With the growing challenge of obesity among children, they are now being targeted as well.

“With the programs we have in place, there are quite a few of them that have activities targeted at kids, like physical activity or weight management for obese kids and their families,” said Valdez, adding that the IHS is working under an initiative that is part of First Lady Michele Obama’s “Let’s Move” program.

Significant results achieved

The results of the demonstration project give Valdez and others hope that progress is being made. Using a method adapted for Native patients, people at risk for diabetes were encouraged to lose weight through increased physical activity, healthy eating habits and individual and group coaching.

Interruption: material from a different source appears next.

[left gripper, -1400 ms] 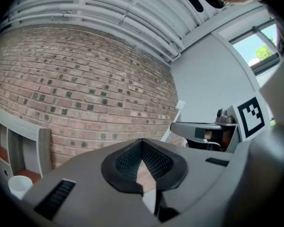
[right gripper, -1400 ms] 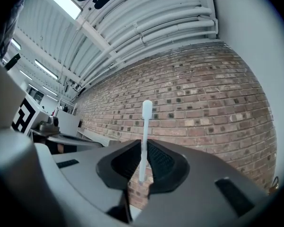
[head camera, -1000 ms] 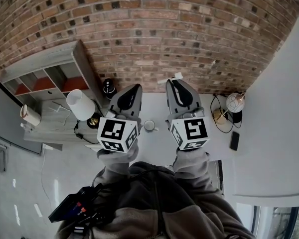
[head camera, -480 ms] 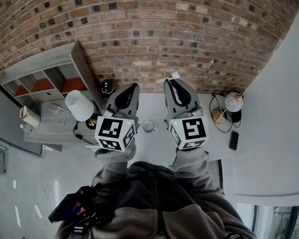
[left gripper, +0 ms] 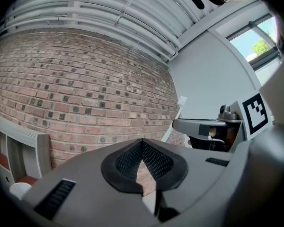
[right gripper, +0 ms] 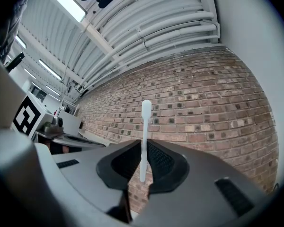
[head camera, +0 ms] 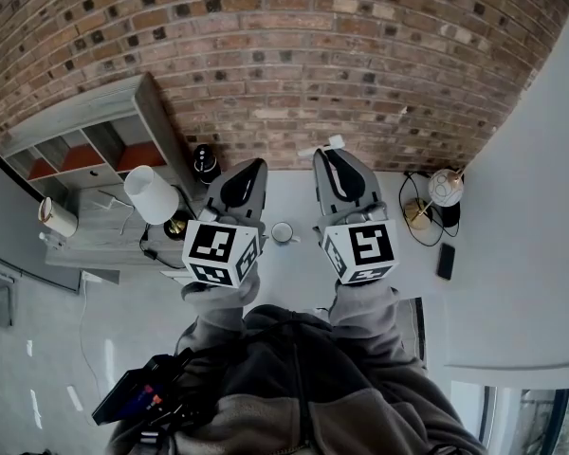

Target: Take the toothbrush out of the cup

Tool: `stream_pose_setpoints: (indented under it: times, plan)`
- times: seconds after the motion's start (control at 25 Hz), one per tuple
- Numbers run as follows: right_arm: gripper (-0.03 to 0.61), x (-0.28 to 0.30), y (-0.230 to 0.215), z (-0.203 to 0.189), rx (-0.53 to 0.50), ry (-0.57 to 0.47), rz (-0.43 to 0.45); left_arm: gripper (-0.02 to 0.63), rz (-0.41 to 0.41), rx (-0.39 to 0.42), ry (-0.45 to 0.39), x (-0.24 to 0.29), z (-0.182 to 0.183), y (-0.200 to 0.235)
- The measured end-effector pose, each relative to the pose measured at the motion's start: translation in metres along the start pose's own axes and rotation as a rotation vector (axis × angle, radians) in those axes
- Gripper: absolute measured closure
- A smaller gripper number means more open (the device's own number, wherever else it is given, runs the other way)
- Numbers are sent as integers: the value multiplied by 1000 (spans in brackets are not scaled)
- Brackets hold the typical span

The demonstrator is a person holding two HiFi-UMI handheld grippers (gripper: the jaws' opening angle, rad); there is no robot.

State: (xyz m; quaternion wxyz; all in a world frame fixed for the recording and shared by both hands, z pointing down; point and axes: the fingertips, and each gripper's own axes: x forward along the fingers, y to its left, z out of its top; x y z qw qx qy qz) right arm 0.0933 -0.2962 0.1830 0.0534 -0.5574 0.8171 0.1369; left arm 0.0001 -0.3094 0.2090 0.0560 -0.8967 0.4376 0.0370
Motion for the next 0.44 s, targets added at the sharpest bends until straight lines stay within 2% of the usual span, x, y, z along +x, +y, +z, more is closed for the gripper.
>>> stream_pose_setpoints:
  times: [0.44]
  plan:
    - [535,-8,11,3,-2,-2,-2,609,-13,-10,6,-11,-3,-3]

On average, those who completed the follow-up assessment had a significantly reduced eight-year risk of developing diabetes, she reported.

“The diabetes incidence rate of participants (4.3% per year), when compared to the NIH Diabetes Prevention Program study, was similar to the NIH study’s lifestyle intervention group and lower than the placebo group (11% per year) in that study,” she observed. Enrollees also achieved significant weight loss, increased physical activity, improved consumption of healthy foods, lower blood pressures, lower glucose levels and improved health-related quality of life at the follow-up and annual assessments compared with baseline.

A concurrent SDPI Healthy Heart Demonstration Project was funded in 30 IHS, tribal and urban Indian health programs to implement an intensive, clinic-based case management intervention to reduce cardiovascular disease risk factors in individuals with diabetes. Enrollees who completed the follow-up assessment had a significantly reduced 10-year risk of developing coronary heart disease. They also had significant improvements in meeting goals for control of blood pressure and blood glucose and achieved improved lipid profiles. For example, the percent of enrollees with blood pressures < 130/80 mmHg increased from 42% at baseline to 49% at the first annual assessment. Enrollees also achieved increased physical activity, increased use of aspirin, and more became non-smokers from baseline to annual assessments.